> [Assignment]
Within the records below, reproduce without change the lines from the line that has "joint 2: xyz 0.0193" through the line that has "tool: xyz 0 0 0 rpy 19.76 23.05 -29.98", and only those.
====== Record excerpts
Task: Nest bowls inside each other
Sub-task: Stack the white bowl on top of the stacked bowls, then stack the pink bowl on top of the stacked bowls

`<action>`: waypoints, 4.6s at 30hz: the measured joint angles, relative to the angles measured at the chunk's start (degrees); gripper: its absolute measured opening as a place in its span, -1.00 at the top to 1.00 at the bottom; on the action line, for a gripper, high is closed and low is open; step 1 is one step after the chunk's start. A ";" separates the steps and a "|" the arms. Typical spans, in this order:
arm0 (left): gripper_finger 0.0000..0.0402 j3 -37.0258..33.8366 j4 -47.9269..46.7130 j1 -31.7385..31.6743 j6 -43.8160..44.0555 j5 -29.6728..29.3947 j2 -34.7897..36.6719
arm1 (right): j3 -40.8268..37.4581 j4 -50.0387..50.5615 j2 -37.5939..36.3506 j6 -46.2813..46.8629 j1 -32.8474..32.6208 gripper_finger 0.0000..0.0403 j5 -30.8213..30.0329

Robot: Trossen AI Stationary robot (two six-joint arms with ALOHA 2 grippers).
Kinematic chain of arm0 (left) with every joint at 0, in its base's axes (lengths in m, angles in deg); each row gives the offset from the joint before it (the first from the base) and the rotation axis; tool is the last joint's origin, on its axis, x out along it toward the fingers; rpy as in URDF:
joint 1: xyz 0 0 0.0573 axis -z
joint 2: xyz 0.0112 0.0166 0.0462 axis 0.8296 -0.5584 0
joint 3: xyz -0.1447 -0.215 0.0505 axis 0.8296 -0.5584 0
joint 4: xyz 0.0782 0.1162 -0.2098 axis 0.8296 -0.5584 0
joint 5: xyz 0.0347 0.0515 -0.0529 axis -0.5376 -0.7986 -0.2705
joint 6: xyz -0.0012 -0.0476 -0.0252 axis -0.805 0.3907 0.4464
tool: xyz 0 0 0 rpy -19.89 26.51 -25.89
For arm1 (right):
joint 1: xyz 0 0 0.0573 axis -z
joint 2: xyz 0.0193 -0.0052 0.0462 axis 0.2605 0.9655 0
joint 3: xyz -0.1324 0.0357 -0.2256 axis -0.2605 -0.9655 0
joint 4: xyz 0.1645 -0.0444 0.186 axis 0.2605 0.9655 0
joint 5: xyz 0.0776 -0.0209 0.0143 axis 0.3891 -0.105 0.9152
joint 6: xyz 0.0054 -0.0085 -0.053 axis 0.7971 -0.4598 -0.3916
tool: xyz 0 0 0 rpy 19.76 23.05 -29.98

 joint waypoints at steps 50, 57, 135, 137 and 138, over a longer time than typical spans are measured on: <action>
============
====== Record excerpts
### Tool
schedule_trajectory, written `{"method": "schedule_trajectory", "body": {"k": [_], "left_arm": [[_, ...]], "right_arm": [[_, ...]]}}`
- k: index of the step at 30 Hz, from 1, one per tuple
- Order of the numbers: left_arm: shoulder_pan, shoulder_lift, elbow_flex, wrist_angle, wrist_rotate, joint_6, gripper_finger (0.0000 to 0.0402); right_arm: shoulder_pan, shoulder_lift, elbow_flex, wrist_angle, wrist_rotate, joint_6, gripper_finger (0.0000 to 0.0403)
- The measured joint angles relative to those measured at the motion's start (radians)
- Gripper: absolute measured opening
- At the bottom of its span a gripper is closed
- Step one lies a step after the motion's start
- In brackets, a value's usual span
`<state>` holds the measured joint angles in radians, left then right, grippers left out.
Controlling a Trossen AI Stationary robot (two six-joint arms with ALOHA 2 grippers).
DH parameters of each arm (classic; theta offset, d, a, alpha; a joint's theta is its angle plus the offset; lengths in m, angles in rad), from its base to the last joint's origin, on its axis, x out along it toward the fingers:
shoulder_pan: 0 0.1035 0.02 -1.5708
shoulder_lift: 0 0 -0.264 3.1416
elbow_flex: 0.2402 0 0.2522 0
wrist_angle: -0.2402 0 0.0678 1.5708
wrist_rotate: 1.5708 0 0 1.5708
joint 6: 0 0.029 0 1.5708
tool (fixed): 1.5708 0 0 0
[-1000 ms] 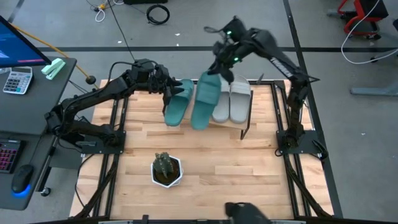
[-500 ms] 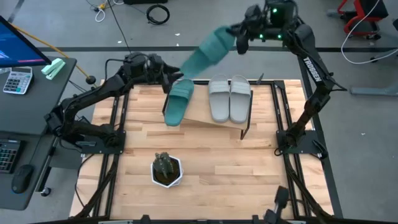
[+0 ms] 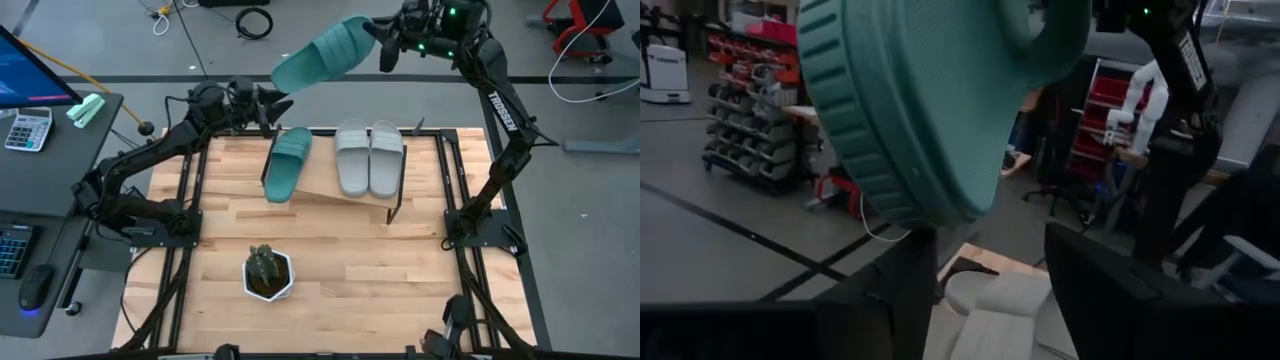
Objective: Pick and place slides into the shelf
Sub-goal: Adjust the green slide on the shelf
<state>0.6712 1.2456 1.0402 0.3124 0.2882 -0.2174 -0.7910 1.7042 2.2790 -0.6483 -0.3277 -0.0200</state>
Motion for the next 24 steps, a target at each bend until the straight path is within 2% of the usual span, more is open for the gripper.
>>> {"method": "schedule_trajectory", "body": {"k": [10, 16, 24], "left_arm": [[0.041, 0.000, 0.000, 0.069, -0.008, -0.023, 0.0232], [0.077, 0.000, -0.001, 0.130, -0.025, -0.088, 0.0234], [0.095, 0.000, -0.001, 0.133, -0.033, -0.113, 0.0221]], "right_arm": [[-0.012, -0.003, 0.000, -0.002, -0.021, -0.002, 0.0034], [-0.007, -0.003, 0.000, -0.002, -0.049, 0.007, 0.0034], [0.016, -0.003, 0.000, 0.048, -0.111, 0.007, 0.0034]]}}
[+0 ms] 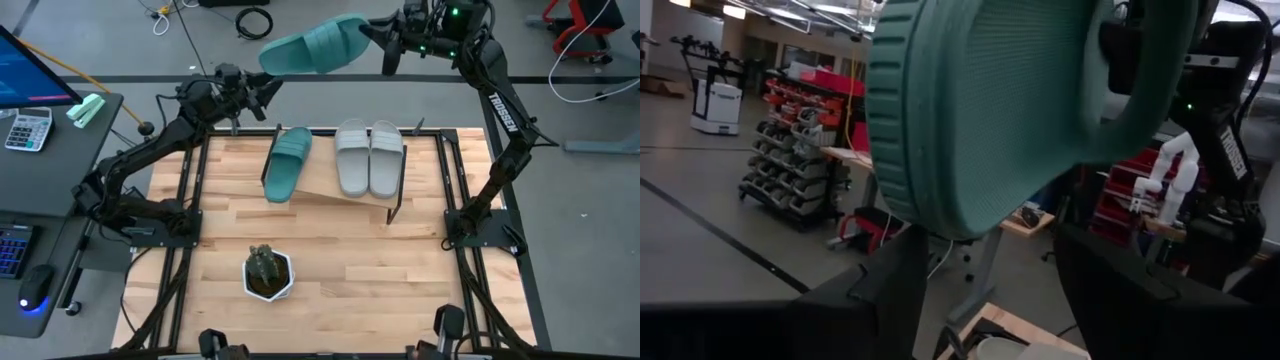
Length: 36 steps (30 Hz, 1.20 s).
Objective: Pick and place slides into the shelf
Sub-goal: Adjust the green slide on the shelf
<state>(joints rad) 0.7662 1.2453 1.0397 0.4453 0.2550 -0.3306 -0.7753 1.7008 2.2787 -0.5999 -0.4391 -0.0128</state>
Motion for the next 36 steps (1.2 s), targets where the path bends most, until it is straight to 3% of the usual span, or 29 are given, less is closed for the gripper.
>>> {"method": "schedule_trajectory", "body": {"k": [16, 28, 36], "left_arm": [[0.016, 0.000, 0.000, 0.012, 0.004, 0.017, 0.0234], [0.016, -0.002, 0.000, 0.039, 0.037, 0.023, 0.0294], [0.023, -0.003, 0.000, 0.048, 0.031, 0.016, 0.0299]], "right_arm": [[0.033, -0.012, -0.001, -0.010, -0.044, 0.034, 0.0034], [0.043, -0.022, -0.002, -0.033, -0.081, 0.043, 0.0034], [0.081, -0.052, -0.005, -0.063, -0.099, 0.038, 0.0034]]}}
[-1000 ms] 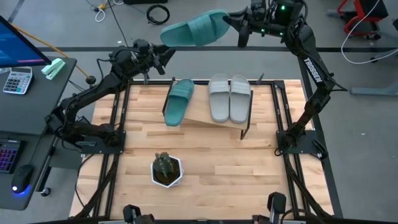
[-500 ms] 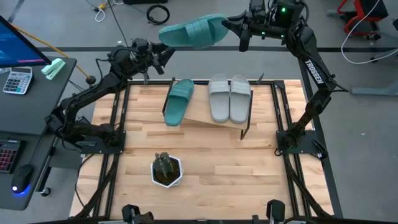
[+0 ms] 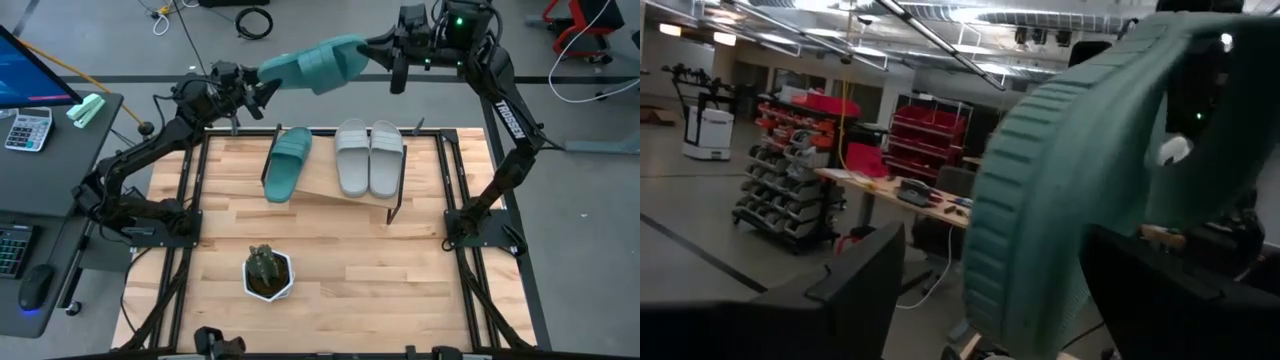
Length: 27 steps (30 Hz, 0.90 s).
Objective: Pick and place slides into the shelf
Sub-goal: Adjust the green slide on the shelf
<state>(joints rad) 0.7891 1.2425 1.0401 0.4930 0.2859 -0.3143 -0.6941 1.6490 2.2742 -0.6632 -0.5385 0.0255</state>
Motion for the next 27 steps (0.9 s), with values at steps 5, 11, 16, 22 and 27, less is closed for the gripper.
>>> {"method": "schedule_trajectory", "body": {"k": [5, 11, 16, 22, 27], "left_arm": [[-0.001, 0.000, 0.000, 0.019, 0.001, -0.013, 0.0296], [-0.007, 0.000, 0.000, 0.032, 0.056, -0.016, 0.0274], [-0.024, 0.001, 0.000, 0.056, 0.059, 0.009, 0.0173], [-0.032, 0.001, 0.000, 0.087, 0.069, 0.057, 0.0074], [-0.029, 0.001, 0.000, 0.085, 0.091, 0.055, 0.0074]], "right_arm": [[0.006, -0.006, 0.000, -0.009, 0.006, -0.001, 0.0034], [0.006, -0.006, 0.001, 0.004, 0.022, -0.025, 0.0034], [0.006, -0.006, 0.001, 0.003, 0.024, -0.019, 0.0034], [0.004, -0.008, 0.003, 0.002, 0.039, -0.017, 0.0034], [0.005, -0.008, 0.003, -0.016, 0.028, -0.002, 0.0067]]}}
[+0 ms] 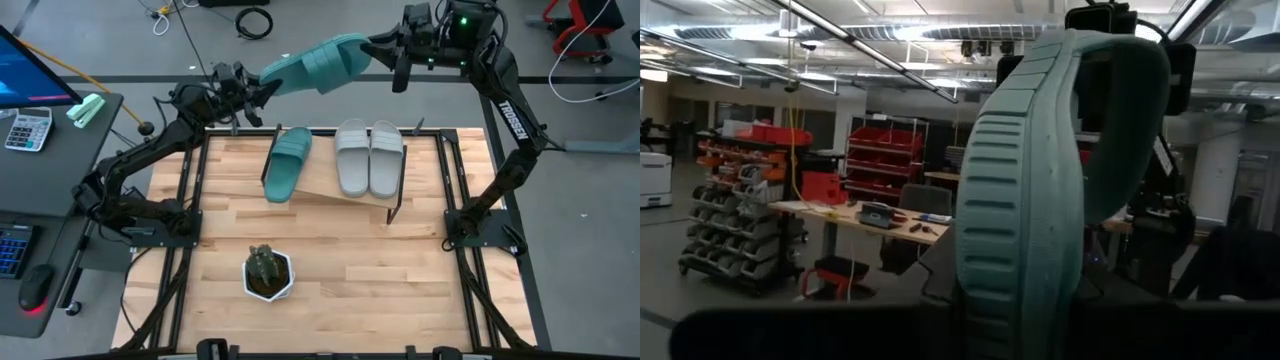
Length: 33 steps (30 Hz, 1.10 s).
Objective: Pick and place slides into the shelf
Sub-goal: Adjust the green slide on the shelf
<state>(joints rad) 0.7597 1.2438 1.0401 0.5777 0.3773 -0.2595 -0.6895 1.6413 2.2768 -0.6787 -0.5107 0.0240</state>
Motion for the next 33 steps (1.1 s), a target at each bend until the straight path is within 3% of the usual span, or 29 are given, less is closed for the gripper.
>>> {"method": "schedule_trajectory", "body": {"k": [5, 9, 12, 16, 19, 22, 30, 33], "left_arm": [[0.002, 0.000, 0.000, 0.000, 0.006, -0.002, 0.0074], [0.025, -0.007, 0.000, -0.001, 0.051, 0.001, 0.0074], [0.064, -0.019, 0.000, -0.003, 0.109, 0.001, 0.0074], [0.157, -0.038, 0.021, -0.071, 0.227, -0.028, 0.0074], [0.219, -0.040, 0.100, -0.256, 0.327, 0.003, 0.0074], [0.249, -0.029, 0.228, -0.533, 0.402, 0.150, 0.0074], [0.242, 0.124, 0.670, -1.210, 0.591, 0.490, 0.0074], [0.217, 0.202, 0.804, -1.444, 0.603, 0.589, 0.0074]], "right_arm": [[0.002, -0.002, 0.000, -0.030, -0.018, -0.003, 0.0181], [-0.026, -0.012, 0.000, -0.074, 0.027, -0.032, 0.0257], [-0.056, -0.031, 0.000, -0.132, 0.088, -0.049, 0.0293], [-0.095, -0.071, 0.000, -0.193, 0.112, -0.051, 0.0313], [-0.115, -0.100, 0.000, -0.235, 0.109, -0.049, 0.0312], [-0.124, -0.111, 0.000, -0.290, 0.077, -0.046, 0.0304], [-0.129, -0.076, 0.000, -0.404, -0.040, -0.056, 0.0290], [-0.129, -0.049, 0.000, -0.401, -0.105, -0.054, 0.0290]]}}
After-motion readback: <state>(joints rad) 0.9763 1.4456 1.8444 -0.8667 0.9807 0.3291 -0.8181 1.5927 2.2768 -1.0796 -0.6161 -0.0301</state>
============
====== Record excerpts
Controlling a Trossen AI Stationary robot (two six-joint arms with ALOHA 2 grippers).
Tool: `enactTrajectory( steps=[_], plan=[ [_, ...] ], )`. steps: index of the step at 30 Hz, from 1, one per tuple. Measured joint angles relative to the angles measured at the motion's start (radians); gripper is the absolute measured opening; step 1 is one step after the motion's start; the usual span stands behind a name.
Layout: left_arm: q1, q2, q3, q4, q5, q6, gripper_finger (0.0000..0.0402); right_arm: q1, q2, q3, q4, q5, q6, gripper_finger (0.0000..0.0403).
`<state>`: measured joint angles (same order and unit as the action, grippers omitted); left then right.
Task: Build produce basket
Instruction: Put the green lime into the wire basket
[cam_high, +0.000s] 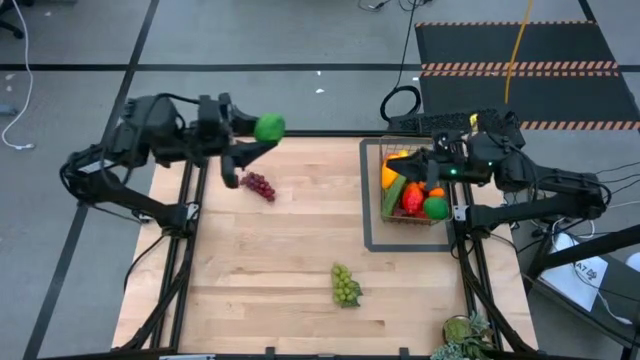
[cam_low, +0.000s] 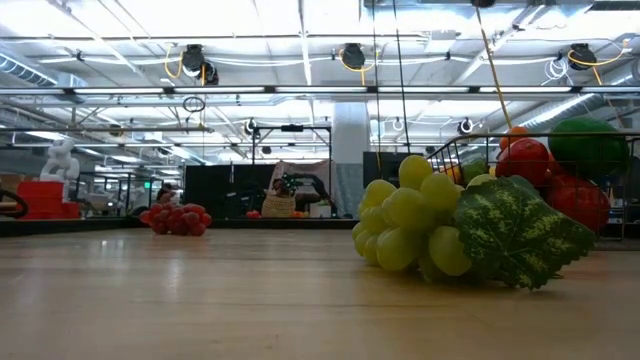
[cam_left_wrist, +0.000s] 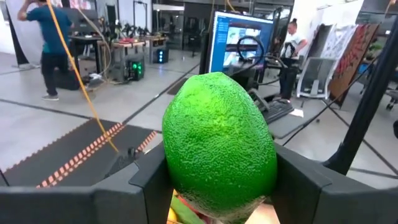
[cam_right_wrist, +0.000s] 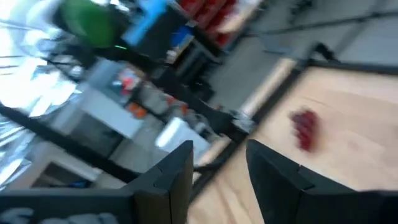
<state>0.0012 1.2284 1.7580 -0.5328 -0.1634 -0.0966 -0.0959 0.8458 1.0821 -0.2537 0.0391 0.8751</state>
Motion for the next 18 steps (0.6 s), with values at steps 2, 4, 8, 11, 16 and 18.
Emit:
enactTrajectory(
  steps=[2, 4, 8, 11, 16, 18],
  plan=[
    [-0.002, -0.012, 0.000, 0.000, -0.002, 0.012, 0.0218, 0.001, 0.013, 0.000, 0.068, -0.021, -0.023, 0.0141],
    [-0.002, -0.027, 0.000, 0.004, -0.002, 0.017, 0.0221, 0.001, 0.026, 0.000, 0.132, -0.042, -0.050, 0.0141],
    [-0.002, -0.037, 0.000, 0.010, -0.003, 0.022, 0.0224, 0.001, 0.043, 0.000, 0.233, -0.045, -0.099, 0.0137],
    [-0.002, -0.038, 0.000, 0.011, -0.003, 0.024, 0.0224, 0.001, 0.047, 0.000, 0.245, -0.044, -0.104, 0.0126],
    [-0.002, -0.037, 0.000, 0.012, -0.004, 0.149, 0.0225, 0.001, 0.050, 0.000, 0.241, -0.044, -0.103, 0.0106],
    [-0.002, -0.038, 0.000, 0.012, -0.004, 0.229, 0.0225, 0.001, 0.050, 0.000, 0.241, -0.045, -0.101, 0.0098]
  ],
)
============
> [Solution to this exercise]
joint 2: xyz 0.0193 -0.0052 0.0462 axis 0.2605 0.9655 0
joint 3: xyz -0.1324 0.0357 -0.2256 axis -0.2605 -0.9655 0
joint 4: xyz 0.1645 -0.0444 0.186 axis 0.2605 0.9655 0
joint 5: xyz 0.0776 -0.0209 0.0143 axis 0.3891 -0.105 0.9152
joint 6: xyz 0.0054 -0.0085 -0.053 axis 0.7971 -0.4598 -0.3916
tool: xyz 0 0 0 rpy 19.76 23.05 -29.98

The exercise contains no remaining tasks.